Identifying the universality class of critical active phase transitions has been the subject of recent interest and controversy. Resolving these controversies will require robust numerical investigations to determine whether active critical exponents point to novel universality classes or are consistent with established ones. Here, we conduct large-scale computer simulations and a finite-size scaling analysis of the motility-induced phase separation (MIPS) of active Brownian hard spheres in three dimensions (3D), finding that the static and dynamic critical exponents all closely match those of the 3D Ising universality class with a conserved scalar order parameter. This finding is corroborated by a fluctuating hydrodynamic description of the critical dynamics of the order parameter field which flows to the Wilson-Fisher fixed point in three dimensions. Our work suggests that 3D MIPS and likely the entire phase diagram of active Brownian hard spheres is similar to that of molecular passive fluids despite the absence of Boltzmann statistics.

Paper Structure

This paper contains 7 sections, 10 equations, 3 figures.

Figures (3)

  • Figure 1: Finite-size scaling analysis for determining static critical exponents. System size and activity dependence of (a) $\mathcal{B}$, (b) $\chi$, and (c) $m$. (d) Collapse of data in (a) as a function of the scaling variable $\lambda \overline{L}^{1/\nu}$ with $\nu=0.630$ [Inset: Slope of $\mathcal{B}$ at $\lambda=0$ ($\ell_0=\ell_{\rm c}$) as a function of system size, where the dashed line is the best fit of $1/\nu=1.302(0.076)$ and the solid line is $1/\nu=1.587$]. (e) Collapse of data in panel (b) with the exponents $\gamma=1.237$ and $\nu=0.630$ [Inset: $\chi$ at $\lambda=0$ as a function of system size, where the dashed line is the best fit of $\gamma/\nu=2.003(0.083)$ and the solid line is $\gamma/\nu=1.963$]. (f) Collapse of data in panel (c) with the exponents $\beta=0.326$ and $\nu=0.630$ [Inset: $m$ at $\lambda=0$ as a function of system size, where the dashed line is the best fit of $\beta/\nu=0.556(0.068)$ and the solid line is $\beta/\nu=0.518$]. We define $\overline{L}=L/L_0$ where $L_0/\sigma \approx 9.2$ is the size of the smallest sub-box ($N=1.6 \times 10^4$).
  • Figure 2: The correlation length $\xi(t)$ at criticality ($\lambda=0$, purple circles) and inside phase-separation regime ($\lambda\approx 0.59$, green triangles), as determined from the inverse of the first moment of the static structure factor.
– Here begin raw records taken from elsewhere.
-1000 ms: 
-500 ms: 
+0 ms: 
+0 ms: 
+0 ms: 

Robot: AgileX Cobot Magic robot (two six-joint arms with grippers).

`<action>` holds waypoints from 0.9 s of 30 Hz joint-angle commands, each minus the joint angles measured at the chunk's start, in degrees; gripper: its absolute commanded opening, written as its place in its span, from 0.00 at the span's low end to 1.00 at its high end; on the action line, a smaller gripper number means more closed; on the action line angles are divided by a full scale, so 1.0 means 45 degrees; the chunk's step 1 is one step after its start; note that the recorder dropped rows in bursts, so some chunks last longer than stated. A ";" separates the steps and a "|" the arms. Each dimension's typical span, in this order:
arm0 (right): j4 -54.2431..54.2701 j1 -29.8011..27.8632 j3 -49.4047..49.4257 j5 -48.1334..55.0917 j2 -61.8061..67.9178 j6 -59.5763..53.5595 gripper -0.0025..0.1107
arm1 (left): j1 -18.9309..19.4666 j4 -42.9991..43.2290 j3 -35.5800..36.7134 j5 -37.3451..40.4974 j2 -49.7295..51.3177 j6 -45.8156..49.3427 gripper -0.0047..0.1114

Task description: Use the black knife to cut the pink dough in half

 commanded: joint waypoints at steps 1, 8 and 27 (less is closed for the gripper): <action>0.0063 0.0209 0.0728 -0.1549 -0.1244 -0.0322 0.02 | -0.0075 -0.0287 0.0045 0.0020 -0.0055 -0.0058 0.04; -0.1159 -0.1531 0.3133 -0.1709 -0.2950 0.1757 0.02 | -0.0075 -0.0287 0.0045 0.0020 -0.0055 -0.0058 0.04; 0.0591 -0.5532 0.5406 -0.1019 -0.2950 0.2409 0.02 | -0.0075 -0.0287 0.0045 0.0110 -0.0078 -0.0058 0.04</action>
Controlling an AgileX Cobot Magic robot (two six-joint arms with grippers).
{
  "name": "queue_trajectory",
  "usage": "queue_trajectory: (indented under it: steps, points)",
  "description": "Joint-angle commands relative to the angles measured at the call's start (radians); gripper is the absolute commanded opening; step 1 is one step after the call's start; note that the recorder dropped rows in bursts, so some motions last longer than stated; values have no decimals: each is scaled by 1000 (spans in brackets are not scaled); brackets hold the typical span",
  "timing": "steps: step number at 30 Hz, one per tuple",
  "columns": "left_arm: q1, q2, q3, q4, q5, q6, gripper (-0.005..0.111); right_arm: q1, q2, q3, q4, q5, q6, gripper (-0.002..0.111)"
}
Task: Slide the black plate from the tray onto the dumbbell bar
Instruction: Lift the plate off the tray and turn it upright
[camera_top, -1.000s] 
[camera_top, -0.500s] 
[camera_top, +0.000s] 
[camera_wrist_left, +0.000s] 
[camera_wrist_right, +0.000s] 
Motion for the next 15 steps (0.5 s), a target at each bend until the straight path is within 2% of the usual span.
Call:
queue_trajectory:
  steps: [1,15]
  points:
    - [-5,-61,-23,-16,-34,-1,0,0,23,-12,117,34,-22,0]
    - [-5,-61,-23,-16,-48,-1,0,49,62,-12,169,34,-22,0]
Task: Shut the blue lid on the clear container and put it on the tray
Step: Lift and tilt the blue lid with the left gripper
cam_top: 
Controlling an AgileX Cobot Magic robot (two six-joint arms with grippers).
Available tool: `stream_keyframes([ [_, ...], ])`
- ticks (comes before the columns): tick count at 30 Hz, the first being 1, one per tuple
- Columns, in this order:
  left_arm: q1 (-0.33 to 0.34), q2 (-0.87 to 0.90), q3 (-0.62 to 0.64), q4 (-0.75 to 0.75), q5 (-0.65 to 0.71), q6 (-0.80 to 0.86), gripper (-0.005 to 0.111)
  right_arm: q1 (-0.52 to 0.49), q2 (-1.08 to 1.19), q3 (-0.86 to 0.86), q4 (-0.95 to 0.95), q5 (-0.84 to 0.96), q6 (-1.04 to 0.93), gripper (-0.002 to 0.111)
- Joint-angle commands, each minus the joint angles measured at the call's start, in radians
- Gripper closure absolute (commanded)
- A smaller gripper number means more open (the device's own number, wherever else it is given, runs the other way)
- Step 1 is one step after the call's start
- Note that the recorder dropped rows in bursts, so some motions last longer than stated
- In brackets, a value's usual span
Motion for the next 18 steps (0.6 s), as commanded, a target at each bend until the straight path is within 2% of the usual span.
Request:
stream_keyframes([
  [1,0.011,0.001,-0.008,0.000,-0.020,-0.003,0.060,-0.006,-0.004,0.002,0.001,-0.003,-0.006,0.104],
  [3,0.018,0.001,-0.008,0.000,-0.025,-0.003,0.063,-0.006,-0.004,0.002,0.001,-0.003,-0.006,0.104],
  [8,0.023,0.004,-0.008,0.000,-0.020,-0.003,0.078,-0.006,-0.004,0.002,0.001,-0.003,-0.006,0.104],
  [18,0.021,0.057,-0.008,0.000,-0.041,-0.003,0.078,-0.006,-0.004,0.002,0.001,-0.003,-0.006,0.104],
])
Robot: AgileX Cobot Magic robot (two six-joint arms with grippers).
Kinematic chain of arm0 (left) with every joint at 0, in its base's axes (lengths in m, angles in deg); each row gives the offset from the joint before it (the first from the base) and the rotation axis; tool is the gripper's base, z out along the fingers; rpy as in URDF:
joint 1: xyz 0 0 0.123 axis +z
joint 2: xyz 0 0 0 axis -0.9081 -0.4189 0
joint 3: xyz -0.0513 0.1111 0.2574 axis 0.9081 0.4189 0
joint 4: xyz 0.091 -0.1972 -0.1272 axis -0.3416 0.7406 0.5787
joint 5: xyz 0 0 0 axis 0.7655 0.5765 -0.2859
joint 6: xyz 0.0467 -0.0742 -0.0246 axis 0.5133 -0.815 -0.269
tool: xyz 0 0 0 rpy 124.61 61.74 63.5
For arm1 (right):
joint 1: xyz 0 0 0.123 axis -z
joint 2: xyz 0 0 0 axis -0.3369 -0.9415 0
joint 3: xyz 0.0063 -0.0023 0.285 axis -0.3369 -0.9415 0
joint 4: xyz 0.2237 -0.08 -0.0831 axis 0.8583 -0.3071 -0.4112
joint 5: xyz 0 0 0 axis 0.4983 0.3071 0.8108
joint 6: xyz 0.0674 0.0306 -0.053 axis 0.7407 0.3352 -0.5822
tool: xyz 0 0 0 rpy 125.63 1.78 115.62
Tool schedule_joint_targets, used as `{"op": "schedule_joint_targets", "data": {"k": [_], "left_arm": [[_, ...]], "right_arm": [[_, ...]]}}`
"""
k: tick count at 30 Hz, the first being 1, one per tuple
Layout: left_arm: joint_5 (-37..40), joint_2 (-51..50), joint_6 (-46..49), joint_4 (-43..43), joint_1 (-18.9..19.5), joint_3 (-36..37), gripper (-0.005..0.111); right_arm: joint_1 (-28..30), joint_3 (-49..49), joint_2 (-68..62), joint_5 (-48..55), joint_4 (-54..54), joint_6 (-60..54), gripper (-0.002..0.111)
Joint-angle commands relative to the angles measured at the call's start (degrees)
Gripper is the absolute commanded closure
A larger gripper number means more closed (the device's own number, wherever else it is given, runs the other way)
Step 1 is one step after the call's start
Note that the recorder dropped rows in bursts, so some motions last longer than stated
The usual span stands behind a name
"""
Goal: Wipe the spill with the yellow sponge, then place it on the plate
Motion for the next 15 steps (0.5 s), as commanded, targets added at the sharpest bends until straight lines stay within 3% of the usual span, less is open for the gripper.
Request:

Each point represents the average of ten consecutive data points, computed at intervals of $\sigma/U_0$. The purple line shows $t^{1/z}$, where $z=4-\eta\approx 3.964$ for model B in 3D. The green line shows $t^{1/3}$ which is the classical scaling for Ostwald ripening and/or coalescence. The red dashed line denotes the upper limit for $\xi$, which is the system size $L$.
  • Figure 3: Numerical integration of the full RG flow in Ref. Caballero18 obtained for different initial conditions, all of them with initial parameters $\overline{\nu}=2.6$ and $\overline{\lambda}=3.25$ in $d=3$. The flow is represented in the $(\overline{\zeta}, \overline{u})$ plane. A separatrix (green dashed line) between two different regimes appears: when $\overline{\zeta}$ is small (red lines with arrow), the flow converges back to the Wilson-Fisher fixed point (we checked that $\overline{\nu}$ and $\overline{\lambda}$ are flowing to 0 in this case). On the right of the separatrix (blue lines with arrow), the flow diverges to infinity (strong coupling). The nontrivial $F_4$ fixed point resides on the separatrix, which has codimension one and thus represents a weak-to-strong coupling phase transition. The critical MIPS in our fluctuating hydrodynamics model lies on the orange dotted line (at $\overline{u} \gg 30$) which is to the left of the separatrix. The Gaussian fixed point lies at the origin.